With some suburban areas already fearing the possibility of running out of water, the fact that, "Sprawling development slows the replenishment of underground aquifers, making it harder for communities to cope with drought," as noted by Cat Lazaroff of the Environment News Service, should be a major point of discussion when we are speaking about sewer and sanitation problems and resolutions. In the same article, Betty Otto of American Rivers affirms, "Sprawl development is literally sending billions of gallons of badly needed water down the drain each year ... the storm drain"

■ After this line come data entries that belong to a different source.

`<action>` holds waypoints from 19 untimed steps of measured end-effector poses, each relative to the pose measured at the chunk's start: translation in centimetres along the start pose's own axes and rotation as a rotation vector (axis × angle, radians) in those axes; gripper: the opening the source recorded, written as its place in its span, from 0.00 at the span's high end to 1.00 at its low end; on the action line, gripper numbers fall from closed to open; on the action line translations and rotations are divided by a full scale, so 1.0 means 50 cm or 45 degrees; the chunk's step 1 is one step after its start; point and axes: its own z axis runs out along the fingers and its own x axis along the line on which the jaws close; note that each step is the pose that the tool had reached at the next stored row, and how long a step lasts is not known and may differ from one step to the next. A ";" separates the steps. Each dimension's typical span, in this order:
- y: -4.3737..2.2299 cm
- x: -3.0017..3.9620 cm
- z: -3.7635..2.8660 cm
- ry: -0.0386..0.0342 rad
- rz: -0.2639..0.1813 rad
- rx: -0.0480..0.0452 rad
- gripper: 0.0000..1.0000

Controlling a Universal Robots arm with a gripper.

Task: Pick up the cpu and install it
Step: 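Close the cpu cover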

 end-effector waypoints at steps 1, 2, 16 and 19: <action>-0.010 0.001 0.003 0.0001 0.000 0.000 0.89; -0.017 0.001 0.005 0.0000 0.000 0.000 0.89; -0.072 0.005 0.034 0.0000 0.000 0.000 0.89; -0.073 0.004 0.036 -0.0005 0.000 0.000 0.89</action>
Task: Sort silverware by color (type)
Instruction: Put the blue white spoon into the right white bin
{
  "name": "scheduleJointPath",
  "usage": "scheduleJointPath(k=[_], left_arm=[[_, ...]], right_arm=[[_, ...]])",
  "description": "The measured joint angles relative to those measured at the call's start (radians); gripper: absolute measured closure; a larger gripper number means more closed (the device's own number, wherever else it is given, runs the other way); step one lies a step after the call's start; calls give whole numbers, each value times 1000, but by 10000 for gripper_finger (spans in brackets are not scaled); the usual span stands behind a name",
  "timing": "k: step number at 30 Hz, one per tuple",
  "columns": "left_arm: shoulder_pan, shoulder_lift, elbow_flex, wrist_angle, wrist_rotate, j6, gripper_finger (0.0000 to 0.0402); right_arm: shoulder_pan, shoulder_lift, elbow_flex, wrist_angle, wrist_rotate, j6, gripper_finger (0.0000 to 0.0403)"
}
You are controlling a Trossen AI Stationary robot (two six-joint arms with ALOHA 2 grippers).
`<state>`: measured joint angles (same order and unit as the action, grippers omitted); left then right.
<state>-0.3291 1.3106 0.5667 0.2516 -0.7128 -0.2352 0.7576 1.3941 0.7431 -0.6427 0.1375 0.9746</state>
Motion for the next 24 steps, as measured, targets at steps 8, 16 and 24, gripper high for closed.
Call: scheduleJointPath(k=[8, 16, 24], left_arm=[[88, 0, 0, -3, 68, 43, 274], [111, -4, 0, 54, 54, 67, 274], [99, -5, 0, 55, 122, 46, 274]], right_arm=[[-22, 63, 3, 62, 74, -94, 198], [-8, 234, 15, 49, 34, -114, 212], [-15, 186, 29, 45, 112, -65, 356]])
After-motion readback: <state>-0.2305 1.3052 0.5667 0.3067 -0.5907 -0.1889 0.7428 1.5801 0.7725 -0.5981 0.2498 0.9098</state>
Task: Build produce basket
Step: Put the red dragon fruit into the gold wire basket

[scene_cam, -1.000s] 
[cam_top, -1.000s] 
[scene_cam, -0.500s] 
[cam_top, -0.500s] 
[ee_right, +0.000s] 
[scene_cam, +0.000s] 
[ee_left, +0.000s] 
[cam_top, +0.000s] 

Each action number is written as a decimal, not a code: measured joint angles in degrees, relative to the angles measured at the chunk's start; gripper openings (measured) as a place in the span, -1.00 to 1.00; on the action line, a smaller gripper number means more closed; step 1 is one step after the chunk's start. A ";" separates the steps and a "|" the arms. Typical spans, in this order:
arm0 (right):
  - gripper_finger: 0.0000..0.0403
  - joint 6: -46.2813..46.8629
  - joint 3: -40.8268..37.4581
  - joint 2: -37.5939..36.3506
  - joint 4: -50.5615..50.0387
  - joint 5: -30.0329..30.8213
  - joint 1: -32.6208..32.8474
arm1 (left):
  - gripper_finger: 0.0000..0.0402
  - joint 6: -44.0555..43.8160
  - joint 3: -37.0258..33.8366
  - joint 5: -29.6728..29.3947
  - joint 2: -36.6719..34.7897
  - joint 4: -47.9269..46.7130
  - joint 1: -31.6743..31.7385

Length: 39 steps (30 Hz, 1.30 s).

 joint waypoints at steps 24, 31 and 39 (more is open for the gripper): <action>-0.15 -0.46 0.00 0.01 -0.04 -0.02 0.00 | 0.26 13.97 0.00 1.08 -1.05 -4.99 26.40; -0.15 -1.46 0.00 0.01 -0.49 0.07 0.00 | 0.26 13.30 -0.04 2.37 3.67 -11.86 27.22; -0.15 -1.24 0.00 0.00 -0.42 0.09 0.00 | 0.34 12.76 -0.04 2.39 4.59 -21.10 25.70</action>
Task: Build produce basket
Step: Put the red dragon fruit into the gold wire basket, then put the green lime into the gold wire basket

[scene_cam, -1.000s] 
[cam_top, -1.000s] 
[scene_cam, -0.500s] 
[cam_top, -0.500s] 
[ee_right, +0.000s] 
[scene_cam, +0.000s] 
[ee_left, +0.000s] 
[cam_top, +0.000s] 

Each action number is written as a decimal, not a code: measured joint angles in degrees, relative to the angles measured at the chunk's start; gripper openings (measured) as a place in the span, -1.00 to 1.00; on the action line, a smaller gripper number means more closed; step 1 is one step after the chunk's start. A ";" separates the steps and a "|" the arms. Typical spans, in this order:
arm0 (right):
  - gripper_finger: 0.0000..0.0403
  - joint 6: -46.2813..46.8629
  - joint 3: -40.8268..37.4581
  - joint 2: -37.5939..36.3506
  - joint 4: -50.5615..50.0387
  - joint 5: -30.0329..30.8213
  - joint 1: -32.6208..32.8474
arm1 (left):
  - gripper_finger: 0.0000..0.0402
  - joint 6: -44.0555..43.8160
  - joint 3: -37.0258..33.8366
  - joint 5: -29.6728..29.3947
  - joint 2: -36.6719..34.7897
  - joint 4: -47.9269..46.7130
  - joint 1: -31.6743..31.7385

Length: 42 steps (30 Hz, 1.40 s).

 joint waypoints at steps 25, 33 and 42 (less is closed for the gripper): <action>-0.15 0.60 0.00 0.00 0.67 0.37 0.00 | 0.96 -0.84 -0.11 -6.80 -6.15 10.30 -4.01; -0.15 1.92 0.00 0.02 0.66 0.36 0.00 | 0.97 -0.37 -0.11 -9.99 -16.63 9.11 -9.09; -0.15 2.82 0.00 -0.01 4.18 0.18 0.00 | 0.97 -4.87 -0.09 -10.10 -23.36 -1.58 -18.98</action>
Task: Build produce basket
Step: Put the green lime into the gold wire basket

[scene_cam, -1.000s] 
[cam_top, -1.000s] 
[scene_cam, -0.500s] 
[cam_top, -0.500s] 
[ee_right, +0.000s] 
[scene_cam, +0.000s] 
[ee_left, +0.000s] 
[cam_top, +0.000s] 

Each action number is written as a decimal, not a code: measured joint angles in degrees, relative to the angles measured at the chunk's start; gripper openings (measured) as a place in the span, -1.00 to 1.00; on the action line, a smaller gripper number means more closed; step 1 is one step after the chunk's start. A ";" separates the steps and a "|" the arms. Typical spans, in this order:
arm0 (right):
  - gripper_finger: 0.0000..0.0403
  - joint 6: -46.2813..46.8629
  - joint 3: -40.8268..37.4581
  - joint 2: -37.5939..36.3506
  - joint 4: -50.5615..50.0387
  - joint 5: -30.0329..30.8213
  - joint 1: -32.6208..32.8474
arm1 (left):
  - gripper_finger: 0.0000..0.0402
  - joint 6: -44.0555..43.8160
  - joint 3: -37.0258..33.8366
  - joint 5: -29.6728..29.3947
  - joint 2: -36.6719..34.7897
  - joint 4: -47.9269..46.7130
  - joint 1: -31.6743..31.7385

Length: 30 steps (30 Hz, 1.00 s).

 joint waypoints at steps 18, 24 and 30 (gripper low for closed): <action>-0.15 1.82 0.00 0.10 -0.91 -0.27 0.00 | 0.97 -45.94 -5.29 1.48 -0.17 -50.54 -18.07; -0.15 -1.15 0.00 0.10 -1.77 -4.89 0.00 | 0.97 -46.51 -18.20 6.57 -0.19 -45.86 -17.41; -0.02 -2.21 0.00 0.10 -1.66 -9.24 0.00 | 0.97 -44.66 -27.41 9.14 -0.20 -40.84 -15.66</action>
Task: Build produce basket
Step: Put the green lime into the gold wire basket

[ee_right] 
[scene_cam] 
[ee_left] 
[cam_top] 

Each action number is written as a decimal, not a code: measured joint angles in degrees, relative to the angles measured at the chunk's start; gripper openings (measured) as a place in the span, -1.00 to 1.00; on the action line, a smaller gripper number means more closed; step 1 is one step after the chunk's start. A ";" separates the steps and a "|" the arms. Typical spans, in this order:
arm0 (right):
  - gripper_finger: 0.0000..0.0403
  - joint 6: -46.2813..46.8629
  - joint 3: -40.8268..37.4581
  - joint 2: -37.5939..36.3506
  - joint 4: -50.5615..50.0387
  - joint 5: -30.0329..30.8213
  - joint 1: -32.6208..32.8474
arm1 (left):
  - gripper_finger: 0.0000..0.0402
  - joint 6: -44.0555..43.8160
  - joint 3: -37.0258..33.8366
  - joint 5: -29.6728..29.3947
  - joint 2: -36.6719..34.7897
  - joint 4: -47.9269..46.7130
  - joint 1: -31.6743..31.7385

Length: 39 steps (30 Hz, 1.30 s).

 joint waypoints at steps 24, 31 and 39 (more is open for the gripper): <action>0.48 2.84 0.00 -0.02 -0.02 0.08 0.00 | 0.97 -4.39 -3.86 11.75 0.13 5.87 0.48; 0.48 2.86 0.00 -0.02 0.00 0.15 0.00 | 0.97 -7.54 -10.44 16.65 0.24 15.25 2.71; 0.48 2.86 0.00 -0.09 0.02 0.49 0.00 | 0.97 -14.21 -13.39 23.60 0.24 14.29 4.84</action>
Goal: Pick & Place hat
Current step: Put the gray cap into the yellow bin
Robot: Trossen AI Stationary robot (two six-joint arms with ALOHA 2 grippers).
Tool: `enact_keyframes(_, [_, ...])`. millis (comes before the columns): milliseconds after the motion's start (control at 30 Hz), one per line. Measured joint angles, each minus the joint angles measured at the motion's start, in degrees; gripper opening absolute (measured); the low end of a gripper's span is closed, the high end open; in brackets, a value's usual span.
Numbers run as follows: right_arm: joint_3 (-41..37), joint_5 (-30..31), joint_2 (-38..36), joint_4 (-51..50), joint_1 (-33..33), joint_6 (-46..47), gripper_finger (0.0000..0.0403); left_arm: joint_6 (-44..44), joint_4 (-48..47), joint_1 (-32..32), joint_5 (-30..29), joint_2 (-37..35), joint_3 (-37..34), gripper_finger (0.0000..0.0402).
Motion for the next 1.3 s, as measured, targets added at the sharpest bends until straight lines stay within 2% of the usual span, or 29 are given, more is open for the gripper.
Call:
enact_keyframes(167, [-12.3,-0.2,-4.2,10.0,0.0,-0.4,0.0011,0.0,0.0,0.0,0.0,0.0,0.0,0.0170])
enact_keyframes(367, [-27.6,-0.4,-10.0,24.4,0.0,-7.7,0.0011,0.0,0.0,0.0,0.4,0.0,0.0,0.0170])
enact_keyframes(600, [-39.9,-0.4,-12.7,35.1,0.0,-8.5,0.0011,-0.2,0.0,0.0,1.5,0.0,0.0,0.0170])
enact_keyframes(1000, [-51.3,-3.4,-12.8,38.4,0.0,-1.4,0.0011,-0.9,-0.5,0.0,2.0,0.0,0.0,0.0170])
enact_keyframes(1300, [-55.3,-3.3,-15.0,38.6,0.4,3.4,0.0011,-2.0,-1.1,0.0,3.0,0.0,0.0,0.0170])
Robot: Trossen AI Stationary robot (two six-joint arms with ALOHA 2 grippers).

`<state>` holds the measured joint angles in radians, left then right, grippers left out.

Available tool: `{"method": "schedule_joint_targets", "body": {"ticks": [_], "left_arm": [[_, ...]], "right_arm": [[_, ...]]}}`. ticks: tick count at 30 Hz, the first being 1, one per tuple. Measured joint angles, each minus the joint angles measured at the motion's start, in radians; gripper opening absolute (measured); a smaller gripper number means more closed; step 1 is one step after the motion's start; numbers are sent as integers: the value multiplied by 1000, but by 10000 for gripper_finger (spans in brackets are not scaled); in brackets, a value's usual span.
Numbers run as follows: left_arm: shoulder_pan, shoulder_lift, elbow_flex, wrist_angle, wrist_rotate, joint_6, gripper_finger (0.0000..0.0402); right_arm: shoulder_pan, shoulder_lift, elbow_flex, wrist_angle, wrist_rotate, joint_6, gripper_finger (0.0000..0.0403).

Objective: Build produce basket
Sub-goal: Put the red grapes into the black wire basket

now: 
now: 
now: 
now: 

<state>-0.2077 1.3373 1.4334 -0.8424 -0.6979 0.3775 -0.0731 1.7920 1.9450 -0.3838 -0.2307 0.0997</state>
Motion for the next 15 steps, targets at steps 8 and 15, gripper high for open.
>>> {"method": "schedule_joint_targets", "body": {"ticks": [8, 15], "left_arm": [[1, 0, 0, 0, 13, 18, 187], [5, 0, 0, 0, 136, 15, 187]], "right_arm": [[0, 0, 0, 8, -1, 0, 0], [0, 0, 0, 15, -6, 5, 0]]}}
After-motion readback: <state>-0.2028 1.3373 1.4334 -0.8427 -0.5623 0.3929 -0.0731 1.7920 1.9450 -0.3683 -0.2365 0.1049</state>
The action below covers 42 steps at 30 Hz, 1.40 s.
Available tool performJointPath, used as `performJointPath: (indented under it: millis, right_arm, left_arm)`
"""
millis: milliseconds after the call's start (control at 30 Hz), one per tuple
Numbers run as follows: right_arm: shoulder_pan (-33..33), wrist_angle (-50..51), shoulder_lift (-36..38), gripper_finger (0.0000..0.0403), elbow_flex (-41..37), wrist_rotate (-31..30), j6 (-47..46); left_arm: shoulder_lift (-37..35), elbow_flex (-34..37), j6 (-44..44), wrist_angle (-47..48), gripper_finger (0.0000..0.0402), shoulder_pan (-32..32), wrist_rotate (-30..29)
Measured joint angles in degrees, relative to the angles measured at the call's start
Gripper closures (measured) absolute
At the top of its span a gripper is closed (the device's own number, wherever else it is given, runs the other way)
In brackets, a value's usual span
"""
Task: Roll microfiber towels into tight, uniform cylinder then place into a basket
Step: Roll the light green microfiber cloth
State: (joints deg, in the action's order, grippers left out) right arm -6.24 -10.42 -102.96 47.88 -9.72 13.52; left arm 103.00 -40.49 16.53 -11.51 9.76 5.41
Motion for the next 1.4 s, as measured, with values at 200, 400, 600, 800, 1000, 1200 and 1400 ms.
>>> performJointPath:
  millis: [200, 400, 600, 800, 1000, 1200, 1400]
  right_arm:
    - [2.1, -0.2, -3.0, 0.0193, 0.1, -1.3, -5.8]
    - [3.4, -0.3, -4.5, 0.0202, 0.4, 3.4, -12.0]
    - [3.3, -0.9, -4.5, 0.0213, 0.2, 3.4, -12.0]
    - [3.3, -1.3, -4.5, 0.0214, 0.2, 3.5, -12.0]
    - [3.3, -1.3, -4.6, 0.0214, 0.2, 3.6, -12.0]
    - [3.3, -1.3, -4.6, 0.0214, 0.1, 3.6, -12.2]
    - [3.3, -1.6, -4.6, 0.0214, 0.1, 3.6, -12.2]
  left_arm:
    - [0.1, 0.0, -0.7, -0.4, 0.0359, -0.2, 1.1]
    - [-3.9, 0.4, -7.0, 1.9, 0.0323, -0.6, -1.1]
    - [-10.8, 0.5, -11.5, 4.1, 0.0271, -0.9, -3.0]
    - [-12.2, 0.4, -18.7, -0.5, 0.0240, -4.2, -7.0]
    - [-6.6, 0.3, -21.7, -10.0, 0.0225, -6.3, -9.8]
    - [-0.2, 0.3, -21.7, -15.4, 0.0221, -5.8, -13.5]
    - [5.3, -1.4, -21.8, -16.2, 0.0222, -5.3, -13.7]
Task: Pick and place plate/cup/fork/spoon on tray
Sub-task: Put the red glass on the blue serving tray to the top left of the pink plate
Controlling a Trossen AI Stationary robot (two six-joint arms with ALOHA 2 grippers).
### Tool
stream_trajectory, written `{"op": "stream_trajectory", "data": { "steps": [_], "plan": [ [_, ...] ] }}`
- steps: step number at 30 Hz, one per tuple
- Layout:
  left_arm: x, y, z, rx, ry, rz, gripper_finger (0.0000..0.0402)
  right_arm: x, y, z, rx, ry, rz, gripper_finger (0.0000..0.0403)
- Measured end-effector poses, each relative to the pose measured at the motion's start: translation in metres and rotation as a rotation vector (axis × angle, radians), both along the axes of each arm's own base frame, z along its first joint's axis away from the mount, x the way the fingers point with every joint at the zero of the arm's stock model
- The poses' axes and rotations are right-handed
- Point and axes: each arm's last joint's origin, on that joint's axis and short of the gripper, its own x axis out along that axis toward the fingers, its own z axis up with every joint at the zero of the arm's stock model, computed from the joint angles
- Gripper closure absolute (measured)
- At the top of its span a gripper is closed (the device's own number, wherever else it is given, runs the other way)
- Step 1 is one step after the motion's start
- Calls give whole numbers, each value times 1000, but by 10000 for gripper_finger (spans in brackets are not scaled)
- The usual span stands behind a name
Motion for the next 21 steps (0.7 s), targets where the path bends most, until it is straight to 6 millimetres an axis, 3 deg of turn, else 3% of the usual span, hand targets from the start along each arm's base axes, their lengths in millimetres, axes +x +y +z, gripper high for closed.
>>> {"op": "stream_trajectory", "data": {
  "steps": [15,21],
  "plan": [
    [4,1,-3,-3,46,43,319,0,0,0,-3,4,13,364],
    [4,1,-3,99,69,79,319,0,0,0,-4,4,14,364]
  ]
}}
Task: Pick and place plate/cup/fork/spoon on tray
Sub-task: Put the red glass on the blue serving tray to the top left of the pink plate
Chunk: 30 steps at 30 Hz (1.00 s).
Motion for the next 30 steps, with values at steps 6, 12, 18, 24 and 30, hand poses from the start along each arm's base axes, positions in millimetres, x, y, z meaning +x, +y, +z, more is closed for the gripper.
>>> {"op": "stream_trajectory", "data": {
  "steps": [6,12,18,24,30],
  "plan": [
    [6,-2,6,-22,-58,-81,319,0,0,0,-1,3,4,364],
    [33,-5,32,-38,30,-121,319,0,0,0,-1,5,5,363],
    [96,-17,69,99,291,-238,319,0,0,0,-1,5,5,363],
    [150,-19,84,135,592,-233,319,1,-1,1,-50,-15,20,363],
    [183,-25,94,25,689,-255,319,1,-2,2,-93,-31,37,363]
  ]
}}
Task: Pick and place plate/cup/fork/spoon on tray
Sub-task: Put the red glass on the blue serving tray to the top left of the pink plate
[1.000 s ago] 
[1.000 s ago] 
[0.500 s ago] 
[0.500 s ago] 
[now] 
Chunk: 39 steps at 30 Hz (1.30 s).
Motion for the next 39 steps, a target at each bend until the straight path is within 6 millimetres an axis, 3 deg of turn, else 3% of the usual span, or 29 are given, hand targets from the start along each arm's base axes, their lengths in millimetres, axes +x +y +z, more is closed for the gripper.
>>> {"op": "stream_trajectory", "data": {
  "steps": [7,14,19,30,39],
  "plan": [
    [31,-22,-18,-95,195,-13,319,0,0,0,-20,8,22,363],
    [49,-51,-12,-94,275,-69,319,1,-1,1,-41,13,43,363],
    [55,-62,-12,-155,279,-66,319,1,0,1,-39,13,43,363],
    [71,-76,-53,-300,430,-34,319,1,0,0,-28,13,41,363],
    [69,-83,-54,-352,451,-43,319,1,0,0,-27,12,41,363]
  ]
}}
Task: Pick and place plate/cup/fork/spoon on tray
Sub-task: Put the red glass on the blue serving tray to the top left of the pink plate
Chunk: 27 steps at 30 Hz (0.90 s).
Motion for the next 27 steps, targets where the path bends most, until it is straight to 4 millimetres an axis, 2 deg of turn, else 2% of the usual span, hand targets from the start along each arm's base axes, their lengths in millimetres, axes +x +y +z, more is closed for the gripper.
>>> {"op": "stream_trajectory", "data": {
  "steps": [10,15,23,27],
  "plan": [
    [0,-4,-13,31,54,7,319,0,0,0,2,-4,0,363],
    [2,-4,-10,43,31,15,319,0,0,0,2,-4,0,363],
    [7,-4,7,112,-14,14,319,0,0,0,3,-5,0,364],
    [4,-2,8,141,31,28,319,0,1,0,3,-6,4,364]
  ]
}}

The National Resource Defense Council elucidates, "Haphazard sprawl development also brings runoff water pollution to more and more watersheds, degrading streams, lakes, and estuaries. Natural landscapes, such as forests, wetlands, and grasslands, are typically varied and porous. They trap rainwater and snowmelt and filter it into the ground slowly. When there is runoff, it tends to reach receiving waterways gradually. Cities and suburbs, by contrast, are characterized by large paved or covered surfaces that are impervious to rain. Instead of percolating slowly into the ground, storm water becomes trapped above these surfaces, accumulates, and runs off in large amounts into waterways, picking up pollutants as it goes."

Here again, yet another crucial issue the media should be leading the discussion on, but sadly are only reporting a, meaningless without full context, portion of the story. They should be forcing our politicians and corporations to think big about and tackle such an immediate need. Fostering debate, thereby leading the charge to develop sustainable policies dealing with sprawl, sanitation, and, in general, the environment.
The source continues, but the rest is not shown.